Voor het bouwen van bouwwerken, geen gebouwen zijnde, de volgende bepalingen gelden:

  • a. de hoogte van erf- en terreinafscheidingen mag niet meer dan 3 meter bedragen, met dien verstande dat de hoogte van erf- en terreinafscheidingen vóór de naar de weg gekeerde gevel niet meer dan 1 meter mag bedragen;
  • b. de hoogte van overige bouwwerken, geen gebouwen zijnde, mag niet meer dan 15 meter bedragen.
5.3 Nadere eisen

Burgemeester en wethouders kunnen nadere eisen stellen aan de plaats en afmetingen van de bebouwing, ten behoeve van:

  • a. een samenhangend straat- en bebouwingsbeeld;
  • b. de waarborging van de brand- en externe veiligheid en ter bevordering van zelfredzaamheid van aanwezigen en van beheersbaarheid en bestrijdbaarheid bij incidenten;
  • c. de verkeersveiligheid;
  • d. de sociale veiligheid;
  • e. de gebruiksmogelijkheden van de aangrenzende gronden.
5.4 Afwijken van de bouwregels
  • a.
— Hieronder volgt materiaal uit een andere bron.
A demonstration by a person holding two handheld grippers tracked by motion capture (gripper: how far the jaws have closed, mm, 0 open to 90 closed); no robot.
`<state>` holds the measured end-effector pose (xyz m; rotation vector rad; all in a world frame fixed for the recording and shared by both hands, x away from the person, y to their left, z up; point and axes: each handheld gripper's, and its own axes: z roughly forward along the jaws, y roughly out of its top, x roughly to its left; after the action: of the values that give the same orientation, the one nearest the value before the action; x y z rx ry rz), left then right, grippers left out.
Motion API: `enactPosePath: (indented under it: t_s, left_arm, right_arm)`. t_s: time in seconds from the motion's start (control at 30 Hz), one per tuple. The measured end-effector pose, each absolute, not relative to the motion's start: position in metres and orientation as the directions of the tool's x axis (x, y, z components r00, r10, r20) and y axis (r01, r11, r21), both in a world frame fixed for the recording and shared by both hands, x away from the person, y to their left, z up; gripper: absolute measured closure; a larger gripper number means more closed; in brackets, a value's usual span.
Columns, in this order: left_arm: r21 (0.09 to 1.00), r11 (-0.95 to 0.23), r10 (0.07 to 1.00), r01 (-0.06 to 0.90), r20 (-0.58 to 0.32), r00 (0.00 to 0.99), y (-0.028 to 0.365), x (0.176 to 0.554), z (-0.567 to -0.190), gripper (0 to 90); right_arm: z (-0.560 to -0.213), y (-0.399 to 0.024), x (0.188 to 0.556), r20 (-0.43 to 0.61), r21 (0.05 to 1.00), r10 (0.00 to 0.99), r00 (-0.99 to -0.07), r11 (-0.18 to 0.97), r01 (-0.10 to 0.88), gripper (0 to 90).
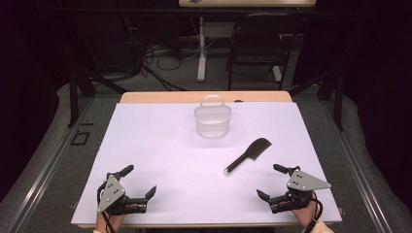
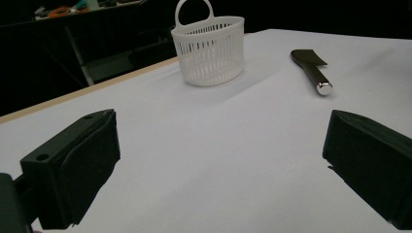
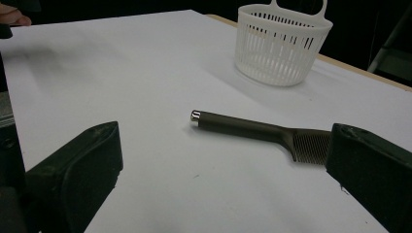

Burgemeester en wethouders kunnen bij een omgevingsvergunning afwijken van:
    • 1. het bepaalde in lid 5.2.1 sub b en toestaan dat een bedrijfsgebouw gedeeltelijk buiten het bouwvlak wordt gebouwd, mits de gezamenlijke oppervlakte van de gebouwen buiten het bouwvlak niet meer dan 10 m² bedraagt;
    • 2. het bepaalde in lid 5.2.1 sub c en toestaan dat de afstand tot een perceelgrens verkleind wordt tot niet minder dan 2,5 meter, mits de breedte van het bouwperceel minder dan
      30 meter bedraagt;
  • b. De in lid 5.4 sub a genoemde vergunningen kunnen slechts worden verleend mits geen aantasting plaatsvindt van:
    • 1. het straat- en bebouwingsbeeld;
    • 2. de milieusituatie;
    • 3. de sociale veiligheid;
    • 4. de verkeersveiligheid;
    • 5. de gebruiksmogelijkheden van de aangrenzende gronden;
    • 6. de brandveiligheid.
5.5 Specifieke gebruiksregels

Tot een gebruik, strijdig met deze bestemming, zoals bedoeld in lid 5.1 jo artikel 7.2 van de Wet ruimtelijke ordening, wordt in ieder geval gerekend:

  • a. het gebruik van bouwwerken voor bewoning, met uitzondering van de bedrijfswoning;
  • b. het gebruik van gronden en bouwwerken ten behoeve van detailhandel, met uitzondering van detailhandel in auto's, boten, caravans en landbouwwerktuigen.
5.6 Wijzigingsbevoegdheid
  • a. Burgemeester en wethouders zijn bevoegd het plan te wijzigen als bedoeld in artikel 3.6 van de Wet ruimtelijke ordening in die zin dat:
    • 1. bedrijven worden toegelaten die niet in de Staat van Bedrijfsactiviteiten zijn genoemd, voorzover het betrokken bedrijf naar aard en invloed op de omgeving geacht kan worden te behoren tot de volgens lid 5.1 sub a toegelaten categorieën van de Staat van Bedrijfsactiviteiten;
  • b. de in lid 5.6 sub a genoemde wijzigingsbevoegdheid kan slechts worden toegepast met inachtneming van het volgende:
    • 1. geen onevenredige aantasting plaatsvindt van:
      • het straat- en bebouwingsbeeld;
      • de milieusituatie;
      • de waarborging van de brand- en externe veiligheid en ter bevordering van zelfredzaamheid van aanwezigen en van beheersbaarheid en bestrijdbaarheid bij incidenten;
      • de luchtvaartverkeersveiligheid;
      • de verkeersveiligheid; en
      • de gebruiksmogelijkheden van de omliggende gronden.